BEGIN INFORMATION GIVEN

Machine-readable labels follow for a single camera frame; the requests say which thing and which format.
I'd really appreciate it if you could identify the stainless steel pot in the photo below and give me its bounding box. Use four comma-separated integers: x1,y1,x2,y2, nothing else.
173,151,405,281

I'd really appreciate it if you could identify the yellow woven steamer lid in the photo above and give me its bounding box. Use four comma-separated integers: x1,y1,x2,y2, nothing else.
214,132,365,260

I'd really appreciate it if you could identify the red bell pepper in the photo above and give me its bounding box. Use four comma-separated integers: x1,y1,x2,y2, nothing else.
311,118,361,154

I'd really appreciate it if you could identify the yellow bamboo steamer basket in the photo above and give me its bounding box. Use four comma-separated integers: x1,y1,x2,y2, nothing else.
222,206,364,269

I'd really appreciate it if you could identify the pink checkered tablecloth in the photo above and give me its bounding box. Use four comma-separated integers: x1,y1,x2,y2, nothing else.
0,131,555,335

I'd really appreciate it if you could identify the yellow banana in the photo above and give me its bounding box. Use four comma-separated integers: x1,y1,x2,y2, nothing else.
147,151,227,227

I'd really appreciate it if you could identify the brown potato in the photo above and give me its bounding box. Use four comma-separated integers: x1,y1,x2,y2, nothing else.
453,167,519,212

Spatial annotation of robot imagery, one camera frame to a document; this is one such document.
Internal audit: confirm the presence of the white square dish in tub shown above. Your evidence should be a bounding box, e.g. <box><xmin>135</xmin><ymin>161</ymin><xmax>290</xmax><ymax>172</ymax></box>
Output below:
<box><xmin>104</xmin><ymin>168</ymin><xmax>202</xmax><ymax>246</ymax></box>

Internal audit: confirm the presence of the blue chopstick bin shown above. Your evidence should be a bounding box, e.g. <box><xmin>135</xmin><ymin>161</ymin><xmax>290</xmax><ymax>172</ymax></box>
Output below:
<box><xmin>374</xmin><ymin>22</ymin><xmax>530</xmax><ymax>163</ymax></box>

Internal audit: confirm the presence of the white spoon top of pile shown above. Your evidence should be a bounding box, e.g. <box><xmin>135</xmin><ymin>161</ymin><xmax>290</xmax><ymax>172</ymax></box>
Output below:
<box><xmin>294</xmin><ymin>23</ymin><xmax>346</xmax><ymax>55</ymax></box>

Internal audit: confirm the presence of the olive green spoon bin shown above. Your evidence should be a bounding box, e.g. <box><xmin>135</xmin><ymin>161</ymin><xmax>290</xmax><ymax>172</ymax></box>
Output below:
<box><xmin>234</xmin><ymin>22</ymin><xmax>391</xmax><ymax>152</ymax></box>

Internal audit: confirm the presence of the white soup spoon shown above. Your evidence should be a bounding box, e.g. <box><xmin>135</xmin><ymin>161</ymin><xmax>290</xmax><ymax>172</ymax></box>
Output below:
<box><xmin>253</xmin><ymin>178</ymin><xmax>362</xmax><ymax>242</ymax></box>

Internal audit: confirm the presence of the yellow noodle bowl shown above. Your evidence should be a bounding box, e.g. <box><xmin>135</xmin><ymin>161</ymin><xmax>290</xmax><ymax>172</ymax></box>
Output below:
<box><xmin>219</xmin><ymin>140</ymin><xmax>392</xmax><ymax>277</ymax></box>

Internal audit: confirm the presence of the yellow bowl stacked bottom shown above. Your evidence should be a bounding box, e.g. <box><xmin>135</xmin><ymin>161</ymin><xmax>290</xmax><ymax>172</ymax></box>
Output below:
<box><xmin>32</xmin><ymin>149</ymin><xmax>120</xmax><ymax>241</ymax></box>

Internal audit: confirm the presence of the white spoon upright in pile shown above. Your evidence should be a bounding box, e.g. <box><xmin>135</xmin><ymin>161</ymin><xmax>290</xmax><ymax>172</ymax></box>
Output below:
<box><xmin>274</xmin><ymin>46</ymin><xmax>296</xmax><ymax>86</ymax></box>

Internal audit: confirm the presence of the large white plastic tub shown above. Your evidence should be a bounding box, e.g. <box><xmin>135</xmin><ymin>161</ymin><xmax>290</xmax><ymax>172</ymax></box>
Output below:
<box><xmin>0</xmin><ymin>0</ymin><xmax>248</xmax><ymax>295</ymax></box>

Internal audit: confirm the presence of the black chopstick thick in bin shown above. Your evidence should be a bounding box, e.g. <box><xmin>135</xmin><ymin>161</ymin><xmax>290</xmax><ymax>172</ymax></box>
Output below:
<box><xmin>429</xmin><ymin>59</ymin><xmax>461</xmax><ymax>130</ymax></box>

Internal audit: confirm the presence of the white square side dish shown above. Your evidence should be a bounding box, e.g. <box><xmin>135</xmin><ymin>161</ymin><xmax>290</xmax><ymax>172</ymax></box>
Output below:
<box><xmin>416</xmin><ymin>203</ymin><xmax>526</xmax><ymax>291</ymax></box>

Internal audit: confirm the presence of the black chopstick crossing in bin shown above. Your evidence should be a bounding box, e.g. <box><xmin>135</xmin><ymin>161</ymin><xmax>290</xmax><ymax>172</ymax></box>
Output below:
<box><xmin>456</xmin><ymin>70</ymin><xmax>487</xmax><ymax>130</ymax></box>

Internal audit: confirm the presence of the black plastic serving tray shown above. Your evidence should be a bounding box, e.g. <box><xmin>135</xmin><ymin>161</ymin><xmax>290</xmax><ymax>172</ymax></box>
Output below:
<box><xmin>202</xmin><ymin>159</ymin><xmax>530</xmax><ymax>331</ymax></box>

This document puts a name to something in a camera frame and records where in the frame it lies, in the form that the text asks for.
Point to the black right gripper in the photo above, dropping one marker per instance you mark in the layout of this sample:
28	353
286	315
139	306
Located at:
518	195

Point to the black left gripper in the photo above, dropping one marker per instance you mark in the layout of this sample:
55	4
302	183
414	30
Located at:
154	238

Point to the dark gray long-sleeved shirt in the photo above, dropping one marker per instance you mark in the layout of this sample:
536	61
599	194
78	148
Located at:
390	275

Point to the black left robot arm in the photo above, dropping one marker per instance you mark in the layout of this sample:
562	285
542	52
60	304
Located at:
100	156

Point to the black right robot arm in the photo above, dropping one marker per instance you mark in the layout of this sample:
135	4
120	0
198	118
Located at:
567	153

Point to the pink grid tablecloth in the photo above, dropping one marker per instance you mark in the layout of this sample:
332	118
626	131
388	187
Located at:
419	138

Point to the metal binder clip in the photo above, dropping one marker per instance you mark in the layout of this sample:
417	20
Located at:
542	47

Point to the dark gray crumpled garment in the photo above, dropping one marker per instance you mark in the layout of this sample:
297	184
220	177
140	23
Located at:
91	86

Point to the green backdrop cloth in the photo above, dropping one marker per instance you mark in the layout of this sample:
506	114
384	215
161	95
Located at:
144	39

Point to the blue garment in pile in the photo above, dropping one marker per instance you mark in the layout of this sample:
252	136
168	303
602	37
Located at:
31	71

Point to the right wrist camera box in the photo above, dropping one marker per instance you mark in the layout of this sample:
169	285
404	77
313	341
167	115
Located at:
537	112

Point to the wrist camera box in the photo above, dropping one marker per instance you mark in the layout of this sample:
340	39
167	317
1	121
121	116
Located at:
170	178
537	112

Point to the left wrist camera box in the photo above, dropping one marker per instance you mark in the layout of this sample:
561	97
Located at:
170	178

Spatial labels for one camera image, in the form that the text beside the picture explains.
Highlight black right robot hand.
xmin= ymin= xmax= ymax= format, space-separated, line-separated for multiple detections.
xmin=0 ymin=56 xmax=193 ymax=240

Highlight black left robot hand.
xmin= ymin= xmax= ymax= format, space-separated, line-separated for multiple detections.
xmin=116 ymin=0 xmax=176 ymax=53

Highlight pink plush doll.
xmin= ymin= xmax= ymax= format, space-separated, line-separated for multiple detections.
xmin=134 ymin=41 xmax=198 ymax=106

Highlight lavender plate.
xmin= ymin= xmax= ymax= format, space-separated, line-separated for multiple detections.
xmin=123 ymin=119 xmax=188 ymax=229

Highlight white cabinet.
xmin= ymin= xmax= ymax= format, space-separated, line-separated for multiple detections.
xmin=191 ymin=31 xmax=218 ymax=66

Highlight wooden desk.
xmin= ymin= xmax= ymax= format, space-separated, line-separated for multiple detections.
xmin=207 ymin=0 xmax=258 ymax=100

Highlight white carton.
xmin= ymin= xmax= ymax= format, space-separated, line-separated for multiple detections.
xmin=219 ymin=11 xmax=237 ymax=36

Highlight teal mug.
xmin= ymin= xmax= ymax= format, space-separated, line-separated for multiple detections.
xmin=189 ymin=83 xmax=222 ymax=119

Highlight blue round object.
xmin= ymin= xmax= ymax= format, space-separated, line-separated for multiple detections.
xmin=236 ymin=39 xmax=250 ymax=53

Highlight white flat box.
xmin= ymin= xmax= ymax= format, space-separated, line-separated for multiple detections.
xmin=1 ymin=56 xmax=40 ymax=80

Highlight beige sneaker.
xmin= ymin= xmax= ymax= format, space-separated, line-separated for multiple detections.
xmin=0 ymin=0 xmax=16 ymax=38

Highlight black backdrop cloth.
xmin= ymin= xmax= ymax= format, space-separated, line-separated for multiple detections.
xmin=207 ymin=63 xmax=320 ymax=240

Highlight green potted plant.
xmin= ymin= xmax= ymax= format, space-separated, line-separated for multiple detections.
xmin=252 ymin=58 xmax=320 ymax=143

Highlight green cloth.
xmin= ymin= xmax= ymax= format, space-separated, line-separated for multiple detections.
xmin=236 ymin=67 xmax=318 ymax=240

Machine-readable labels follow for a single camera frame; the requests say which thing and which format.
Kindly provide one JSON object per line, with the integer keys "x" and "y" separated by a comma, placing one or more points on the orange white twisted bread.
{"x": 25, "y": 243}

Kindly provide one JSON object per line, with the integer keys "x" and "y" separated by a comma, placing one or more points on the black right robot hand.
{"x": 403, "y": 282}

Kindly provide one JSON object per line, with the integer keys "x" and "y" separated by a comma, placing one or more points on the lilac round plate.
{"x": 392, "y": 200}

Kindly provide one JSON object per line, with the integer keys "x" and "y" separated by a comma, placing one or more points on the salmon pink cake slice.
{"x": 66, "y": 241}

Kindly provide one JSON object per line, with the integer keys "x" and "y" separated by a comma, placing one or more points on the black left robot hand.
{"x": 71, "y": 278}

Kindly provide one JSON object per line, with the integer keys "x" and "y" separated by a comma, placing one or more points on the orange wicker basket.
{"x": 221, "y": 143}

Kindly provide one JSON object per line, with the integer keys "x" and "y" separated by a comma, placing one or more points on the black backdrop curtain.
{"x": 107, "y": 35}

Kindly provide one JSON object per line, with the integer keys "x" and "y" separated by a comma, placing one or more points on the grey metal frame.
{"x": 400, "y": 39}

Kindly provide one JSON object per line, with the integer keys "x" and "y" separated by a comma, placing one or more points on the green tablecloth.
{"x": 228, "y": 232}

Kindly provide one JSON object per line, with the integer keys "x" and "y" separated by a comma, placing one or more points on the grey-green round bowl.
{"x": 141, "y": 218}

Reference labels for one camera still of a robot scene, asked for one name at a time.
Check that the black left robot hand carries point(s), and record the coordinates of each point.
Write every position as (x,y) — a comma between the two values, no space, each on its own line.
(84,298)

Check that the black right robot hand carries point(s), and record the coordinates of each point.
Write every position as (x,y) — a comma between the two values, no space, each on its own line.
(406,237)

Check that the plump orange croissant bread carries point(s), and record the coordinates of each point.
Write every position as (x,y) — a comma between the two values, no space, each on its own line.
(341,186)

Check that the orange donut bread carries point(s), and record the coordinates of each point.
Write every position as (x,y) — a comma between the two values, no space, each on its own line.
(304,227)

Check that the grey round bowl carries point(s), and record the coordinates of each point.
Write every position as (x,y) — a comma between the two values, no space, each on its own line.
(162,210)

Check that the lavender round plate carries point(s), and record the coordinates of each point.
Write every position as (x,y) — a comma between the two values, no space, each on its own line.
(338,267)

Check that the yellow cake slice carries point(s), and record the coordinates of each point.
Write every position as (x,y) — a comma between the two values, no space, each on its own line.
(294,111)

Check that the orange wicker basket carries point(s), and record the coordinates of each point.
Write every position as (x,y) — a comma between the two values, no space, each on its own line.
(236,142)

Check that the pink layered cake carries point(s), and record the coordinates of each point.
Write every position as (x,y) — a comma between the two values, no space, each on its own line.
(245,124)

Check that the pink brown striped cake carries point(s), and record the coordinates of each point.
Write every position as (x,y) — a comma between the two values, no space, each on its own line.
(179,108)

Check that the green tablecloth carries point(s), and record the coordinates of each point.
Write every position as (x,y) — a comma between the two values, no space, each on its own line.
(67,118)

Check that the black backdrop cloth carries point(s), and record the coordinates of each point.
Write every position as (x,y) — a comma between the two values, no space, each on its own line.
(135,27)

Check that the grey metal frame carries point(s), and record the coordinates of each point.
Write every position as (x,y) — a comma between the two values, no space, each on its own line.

END INFORMATION GIVEN

**WORK TO BE COMPLETED**
From the records above, work out how many lines contain the string "gray". Give only the number.

**SOLUTION BELOW**
2